Council calls for rejection of Karratha FIFO camp plan
City of Karratha councillors have urged the State Government to reject plans for a 700-bed FIFO workers’ camp in town, describing it as “anti-local”.
There was a clear sense of frustration among councillors as they considered their official position on Woodside’s planned Bay Village facility at a meeting last night, in response to a State government request, and unanimously voted in favour of an a strongly worded alternative motion.
The motion states the City will advise Ministers it objects to the facility, write to Woodside’s board asking for the lease to be reconsidered and request the Department of Planning, Lands and Heritage denies the application.
“The proposal is anti-local jobs, anti-local business and does not demonstrate a commitment to best practice by Woodside,” it read.
In proposing the new motion, councillor Daniel Scott provided a list of serious concerns with the facility and said Woodside had not demonstrated why they needed FIFO accommodation on such a large scale.
“The community is saying no, so Woodside needs to come back to the table, and we will be happy to bring them back in here to discuss a better way of how we can get a longer-term view of their accommodation through town,” he said.

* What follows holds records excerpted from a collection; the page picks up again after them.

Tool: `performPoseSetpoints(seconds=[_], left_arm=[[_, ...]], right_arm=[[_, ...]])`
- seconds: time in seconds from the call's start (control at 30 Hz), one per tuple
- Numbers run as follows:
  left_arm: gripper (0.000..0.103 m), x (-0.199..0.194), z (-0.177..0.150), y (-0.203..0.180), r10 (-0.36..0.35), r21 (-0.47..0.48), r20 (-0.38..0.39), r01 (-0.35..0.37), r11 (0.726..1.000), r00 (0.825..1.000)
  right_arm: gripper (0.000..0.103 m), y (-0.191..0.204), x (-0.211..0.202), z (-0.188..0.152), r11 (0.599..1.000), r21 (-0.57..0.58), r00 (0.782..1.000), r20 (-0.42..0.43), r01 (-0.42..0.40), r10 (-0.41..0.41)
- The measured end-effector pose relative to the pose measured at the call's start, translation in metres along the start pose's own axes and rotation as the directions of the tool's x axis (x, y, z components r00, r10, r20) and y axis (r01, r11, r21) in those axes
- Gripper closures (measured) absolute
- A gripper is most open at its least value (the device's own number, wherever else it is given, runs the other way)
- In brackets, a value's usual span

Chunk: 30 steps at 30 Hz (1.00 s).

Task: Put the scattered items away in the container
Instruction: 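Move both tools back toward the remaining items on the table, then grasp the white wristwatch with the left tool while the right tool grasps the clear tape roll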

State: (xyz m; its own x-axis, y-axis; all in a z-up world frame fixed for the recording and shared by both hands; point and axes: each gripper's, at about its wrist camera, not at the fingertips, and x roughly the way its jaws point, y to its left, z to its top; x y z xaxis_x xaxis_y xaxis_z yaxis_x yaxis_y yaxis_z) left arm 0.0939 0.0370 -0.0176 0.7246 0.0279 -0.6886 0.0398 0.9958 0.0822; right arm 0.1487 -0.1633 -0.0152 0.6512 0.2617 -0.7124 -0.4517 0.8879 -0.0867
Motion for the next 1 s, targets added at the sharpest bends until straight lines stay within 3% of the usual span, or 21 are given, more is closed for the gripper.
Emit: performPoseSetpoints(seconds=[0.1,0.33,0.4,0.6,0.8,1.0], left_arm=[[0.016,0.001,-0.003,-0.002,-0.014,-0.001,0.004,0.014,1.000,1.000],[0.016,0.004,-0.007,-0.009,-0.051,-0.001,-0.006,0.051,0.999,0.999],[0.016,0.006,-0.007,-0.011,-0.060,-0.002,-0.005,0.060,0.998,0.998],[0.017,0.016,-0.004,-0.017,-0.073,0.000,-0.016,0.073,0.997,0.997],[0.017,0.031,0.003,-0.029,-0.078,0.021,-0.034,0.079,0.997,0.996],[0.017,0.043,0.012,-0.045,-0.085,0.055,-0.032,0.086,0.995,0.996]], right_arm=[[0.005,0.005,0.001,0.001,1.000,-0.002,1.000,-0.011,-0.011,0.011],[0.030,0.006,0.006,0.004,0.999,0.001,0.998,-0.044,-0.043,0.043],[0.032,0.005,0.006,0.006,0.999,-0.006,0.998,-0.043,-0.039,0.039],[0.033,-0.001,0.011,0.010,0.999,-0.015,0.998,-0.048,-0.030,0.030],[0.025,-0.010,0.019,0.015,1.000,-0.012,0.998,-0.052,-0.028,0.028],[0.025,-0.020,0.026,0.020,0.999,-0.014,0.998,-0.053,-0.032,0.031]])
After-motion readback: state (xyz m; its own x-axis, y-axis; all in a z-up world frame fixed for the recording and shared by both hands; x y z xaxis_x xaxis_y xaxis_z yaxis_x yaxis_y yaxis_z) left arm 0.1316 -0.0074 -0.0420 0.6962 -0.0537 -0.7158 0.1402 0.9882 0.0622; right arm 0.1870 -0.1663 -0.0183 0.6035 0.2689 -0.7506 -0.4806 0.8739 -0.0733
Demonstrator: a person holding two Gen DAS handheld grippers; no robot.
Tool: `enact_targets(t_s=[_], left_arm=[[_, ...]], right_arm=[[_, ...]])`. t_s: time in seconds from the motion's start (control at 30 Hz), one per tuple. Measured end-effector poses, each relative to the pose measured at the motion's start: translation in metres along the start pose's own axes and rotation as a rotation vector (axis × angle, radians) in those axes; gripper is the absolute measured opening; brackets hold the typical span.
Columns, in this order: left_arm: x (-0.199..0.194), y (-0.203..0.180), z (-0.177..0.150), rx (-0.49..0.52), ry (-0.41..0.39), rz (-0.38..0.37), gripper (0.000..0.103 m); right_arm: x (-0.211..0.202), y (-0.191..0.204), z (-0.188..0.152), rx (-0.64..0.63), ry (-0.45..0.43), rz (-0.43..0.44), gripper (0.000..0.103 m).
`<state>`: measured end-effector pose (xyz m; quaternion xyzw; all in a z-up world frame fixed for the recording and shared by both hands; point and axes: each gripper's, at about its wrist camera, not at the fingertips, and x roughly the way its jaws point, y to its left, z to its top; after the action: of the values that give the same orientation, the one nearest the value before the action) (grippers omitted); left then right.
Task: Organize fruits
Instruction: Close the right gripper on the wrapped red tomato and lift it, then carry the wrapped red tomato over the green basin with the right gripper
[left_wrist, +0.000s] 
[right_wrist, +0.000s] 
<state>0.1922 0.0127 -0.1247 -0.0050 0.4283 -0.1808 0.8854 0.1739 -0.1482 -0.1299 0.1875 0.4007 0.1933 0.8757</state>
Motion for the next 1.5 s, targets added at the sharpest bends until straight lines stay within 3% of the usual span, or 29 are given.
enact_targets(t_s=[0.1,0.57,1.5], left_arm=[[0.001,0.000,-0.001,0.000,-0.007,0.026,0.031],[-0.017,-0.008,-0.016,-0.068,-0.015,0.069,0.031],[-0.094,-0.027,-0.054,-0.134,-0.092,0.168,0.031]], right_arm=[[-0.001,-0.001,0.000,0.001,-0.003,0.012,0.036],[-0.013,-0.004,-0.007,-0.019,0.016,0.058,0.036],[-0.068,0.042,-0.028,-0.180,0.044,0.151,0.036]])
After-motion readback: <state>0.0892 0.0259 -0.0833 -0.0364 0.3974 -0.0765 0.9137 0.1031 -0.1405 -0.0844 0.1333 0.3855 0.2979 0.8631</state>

“They should be working with us to have a long-term strategy on how we get a larger residential workforce in our city.”
Woodside is planning to build the new $400 million FIFO workers’ camp on Balmoral Road in Nickol.
The camp will house workers for new company projects including a life extension of the North West Shelf Project, processing natural gas from the Browse Basin and expanding the Pluto LNG plant, and is an alternative to the company’s previously planned Gap Ridge Village facility.
It reinforces an us-and-them
A common theme of council discussion yesterday was that Woodside was not paying attention to negative community sentiment for the facility, which in the changed Karratha landscape was “old-fashioned” and “short-sighted”, and needed to hear a “strong message”.
Councillors Margaret Bertling and John Lally also said they were concerned local businesses able to service other possible types of worker accommodation would be overlooked under the camp workforce model.
“I think the community expects us to object to this,” Cr Lally said.
Starting talks with the Department of Planning, Lands and Heritage director-general about the City potentially leasing land flagged for the camp, rather than Woodside proponent DIF, was also part of the final motion.
City of Karratha Mayor Peter Long said while the council recognised some short-term work may be needed for Woodside’s projects, they were particularly against plans to house 250 operational employees in the FIFO camp or for the facility to be located in suburban Karratha.
“The council is not convinced that there is a need for a new FIFO camp, in particular one of that size, and does not support the notion that FIFO camps are part of our future for the next 30 years”, he said.
“Building a camp on the outskirts of town for long-term operational workers is old school thinking as it reinforces an “us-and-them” mentality and we consider this is not in the best interests of the community.”
In August, Woodside Australian business vice-president Brad Russell-Lane said the Bay Village camp is needed to help the company pursue a “pipeline” of development opportunities aimed at keeping them invested in the Pilbara long term.
He said Woodside was committed to maintaining a strong residential Karratha workforce and its accommodation projects would have a focus on local employment and procurement.
The State government is yet to approve a lease application by DIF Management on behalf of Woodside but are canvassing local opinion from a range of groups to inform their decision.
Pilbara MLA Kevin Michel said he was committed to the government’s local jobs election focus and admitted he had some concerns there was little residential work involved in the camp’s construction and maintenance.
“I would honestly say no, it hasn’t struck the (right) balance,” he said.
However, he said he would be speaking to Woodside and several government Ministers and lobbying to increase the number of local jobs available.
“At the end of the day, we’ve got to support everyone, and we’ve got to find a fine balance with everyone to make sure that these people who have also privately invested in our region are also looked after,” he said.
“They’re doing this, so we need to find a fine balance, and the only way to do that is to make sure that we make Woodside understand where we’re coming from.”
Woodside has been contacted for comment.